I replaced the ribs with a local fish — a humble tilapia, 15 yuan each. I made a sweet-and-sour sauce from scratch. My kids didn’t know the difference. They just knew dinner was delicious. One night, I made steamed fish for my daughter. She picked the flesh off the bone with such care, leaving a perfect skeleton. She looked up and said, “This is the best thing ever.” That fish cost me 27 yuan — less than $4. Her joy was priceless.
That night, I realized something: Happiness isn’t a budget problem. It’s a creativity problem.
And it’s not just about food. In my final lecture before the college entrance exam, I told my students — kids who were told they’d never make it to a top university — that a good life doesn’t require a high salary. I told them about the fish. I told them about the 40-yuan dinner that three children devoured with delight. I told them that whether they become mechanics, farmers, or chefs, they can create the same kind of joy. I saw tears in some eyes. A few pulled out their phones to record me. They weren’t crying because I was poor. They were crying because they suddenly understood something their parents couldn’t afford to teach them: love and craft can turn any meal into a feast.
Look at Bunin’s apple again. The apple wasn’t special. The orchard was decaying. The noble class was fading. But Bunin didn’t write about what he lacked. He wrote about what he sensed. The smell of apples, the crackle of the fire, the velvet of old book covers. He turned a rainy day into eternity. The richest people are not those with the most money, but those who can smell the apple.
We’ve been sold a lie that happiness upgrades require income upgrades. That a better life means a better job, a better house, a better car. But the real upgrade is aesthetic training — learning to find pleasure in what’s already here. This isn’t romanticizing poverty. It’s recognizing that the one thing money can’t buy is the ability to taste life deeply. And that ability can be taught. It can be passed down. My kids now fight over steamed fish. They don’t know it’s cheap. They just know it’s made with love.
The next time you think you need a raise to be happy, ask yourself: Have you really tasted your last meal? Start with that. Everything else is just a bigger paycheck.
FAQ
Q: Isn't this just romanticizing poverty and telling people to settle for less?
A: No. It's about reframing the relationship between money and happiness. You can pursue higher income while also training yourself to extract joy from low-cost moments. The two aren't mutually exclusive. The problem is when people believe that happiness only starts once they earn X amount — that's a trap.
Q: What's the practical takeaway? How do I actually develop this 'aesthetic ability'?
A: Start small. Pick one daily ritual — a meal, a shower, a walk — and do it with full attention. Slow down. Describe the sensations to yourself. That's the training. Over time, your brain rewires to find pleasure in the ordinary. The key is deliberate practice, not passive consumption.

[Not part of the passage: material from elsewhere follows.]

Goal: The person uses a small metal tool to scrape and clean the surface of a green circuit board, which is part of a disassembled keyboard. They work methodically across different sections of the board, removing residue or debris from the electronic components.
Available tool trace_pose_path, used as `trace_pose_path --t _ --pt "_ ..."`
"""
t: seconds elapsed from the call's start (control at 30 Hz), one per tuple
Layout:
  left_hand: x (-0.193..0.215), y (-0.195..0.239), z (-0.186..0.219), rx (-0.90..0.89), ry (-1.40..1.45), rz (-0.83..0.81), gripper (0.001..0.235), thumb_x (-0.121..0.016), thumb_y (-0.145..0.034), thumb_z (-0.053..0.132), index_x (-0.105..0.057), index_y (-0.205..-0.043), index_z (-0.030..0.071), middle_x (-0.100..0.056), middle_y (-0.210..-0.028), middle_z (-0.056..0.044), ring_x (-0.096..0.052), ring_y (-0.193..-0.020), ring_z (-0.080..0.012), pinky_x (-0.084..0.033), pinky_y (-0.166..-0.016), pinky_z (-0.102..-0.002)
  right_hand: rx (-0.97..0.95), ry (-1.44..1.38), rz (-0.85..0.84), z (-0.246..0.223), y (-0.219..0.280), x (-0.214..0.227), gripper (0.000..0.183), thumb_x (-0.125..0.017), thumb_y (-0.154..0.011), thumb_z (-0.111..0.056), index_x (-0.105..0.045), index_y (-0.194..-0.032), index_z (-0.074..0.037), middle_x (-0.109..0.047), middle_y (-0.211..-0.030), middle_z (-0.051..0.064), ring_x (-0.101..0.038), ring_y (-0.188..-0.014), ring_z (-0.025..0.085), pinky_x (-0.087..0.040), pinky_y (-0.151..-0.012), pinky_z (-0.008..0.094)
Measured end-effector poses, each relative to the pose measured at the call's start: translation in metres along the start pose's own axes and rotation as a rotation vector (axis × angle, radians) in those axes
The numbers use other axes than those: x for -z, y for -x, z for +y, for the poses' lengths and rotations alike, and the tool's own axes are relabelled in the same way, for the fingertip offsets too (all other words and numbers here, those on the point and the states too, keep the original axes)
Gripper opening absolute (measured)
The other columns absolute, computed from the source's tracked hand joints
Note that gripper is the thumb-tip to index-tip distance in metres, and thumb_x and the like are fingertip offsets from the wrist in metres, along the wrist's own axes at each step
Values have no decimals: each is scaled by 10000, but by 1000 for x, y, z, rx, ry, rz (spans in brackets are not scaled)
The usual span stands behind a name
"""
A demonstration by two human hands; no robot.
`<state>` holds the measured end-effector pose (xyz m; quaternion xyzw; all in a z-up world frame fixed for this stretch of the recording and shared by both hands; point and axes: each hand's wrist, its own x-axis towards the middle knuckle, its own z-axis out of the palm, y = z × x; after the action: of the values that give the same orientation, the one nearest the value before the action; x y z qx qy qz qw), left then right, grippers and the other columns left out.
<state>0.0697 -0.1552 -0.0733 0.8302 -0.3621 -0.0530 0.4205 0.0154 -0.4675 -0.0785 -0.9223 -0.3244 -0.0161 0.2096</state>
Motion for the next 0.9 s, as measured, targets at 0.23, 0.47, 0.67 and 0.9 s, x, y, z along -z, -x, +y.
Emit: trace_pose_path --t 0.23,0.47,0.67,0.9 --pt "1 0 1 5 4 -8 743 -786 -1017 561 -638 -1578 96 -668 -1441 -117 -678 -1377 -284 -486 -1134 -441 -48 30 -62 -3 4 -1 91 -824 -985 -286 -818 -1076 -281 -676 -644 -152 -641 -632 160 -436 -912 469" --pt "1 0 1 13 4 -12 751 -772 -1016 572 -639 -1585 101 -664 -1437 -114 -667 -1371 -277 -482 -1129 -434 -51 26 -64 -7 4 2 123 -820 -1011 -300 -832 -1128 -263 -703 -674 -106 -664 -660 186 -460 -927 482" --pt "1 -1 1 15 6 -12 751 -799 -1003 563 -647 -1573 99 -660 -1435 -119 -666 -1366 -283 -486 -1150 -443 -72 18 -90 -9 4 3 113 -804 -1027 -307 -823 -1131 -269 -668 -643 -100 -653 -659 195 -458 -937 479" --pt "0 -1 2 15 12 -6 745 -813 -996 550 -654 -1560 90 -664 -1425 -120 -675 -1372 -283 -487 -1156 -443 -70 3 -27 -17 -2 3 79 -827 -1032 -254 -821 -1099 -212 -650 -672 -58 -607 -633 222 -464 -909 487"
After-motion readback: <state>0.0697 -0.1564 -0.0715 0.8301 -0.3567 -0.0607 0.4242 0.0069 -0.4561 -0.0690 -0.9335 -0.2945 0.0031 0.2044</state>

Q: Doesn't this argument ignore systemic inequality? Some people really don't have enough.
A: The argument isn't against addressing systemic issues. It's pointing out that even within your current constraints, there is untapped joy. No amount of structural change will give you the ability to taste an apple if you never learn to pay attention. Both fights matter. But the internal one is accessible to everyone, right now.